Problem statement
A word-for-word copy of the line containing "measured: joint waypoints" and every following line to the end of the data below is all the answer should hold.

Information shown
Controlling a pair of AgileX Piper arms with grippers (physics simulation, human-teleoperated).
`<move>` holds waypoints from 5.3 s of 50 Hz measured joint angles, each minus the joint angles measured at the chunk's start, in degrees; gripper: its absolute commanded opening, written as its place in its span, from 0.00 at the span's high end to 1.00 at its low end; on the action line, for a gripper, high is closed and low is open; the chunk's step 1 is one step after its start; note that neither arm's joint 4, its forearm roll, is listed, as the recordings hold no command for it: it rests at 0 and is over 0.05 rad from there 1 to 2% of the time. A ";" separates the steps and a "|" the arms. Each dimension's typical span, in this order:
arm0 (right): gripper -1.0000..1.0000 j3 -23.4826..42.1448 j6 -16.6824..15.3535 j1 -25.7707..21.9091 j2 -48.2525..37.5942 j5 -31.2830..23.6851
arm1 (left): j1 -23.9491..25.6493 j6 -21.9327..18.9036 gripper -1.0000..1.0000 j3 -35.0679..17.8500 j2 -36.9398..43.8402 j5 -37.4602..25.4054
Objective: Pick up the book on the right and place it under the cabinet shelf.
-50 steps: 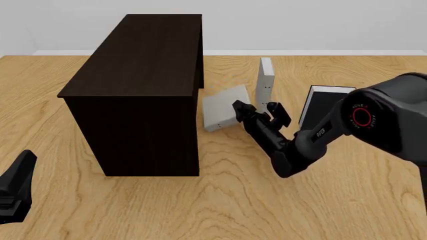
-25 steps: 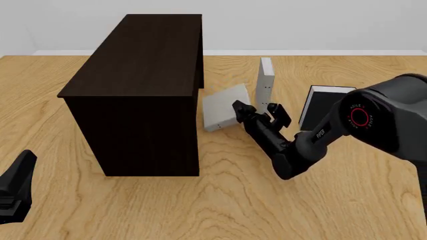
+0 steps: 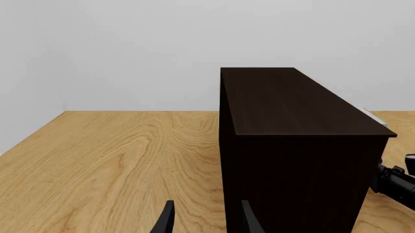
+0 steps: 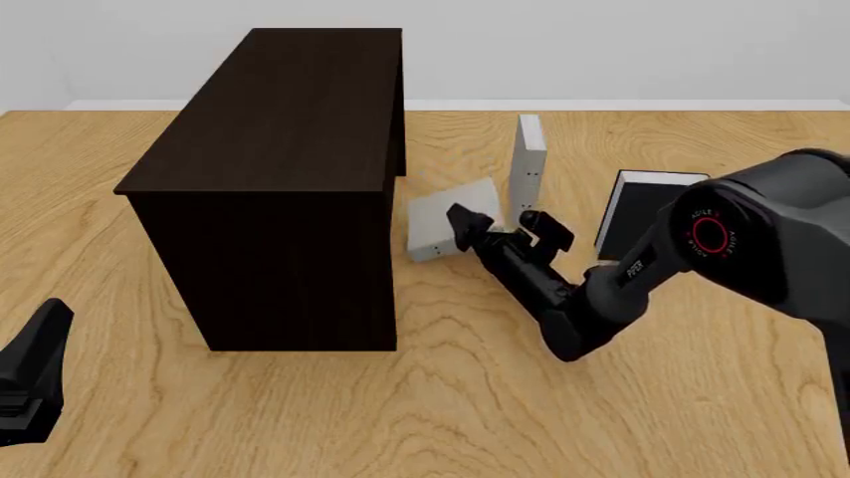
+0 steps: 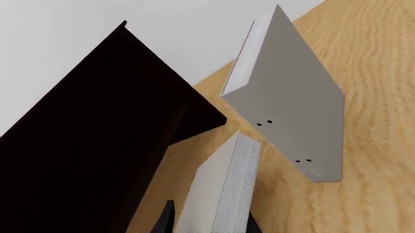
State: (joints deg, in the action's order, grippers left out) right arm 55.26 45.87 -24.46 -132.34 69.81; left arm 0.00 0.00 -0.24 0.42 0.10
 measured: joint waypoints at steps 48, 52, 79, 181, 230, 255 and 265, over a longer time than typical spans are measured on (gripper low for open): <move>0.00 -15.06 8.56 2.52 9.65 -2.28 | 0.00 0.00 0.00 0.00 0.00 0.00; 0.00 -16.95 8.36 2.61 11.13 -3.66 | 0.00 0.00 0.00 0.00 0.00 0.00; 0.00 -22.85 2.55 2.51 23.35 -16.29 | 0.00 0.00 0.00 0.00 0.00 0.00; 0.00 -11.15 -28.70 7.55 24.42 -36.05 | 0.00 0.00 0.00 0.00 0.00 0.00; 0.00 -9.07 -41.45 8.32 22.53 -37.03 | 0.00 0.00 0.00 0.00 0.00 0.00; 0.00 -4.96 -44.85 8.07 17.89 -38.30 | 0.00 0.00 0.00 0.00 0.00 0.00; 0.00 -4.07 -46.16 8.22 16.64 -38.36 | 0.00 0.00 0.00 0.00 0.00 0.00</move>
State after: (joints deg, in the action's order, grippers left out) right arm 51.19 -0.29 -16.24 -115.70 31.46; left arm 0.00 0.00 -0.24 0.42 0.10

Completed task
 measured: joint waypoints at steps 48, 52, 79, 181, 230, 255 and 265, over a longer time than typical spans are measured on (gripper low for open): <move>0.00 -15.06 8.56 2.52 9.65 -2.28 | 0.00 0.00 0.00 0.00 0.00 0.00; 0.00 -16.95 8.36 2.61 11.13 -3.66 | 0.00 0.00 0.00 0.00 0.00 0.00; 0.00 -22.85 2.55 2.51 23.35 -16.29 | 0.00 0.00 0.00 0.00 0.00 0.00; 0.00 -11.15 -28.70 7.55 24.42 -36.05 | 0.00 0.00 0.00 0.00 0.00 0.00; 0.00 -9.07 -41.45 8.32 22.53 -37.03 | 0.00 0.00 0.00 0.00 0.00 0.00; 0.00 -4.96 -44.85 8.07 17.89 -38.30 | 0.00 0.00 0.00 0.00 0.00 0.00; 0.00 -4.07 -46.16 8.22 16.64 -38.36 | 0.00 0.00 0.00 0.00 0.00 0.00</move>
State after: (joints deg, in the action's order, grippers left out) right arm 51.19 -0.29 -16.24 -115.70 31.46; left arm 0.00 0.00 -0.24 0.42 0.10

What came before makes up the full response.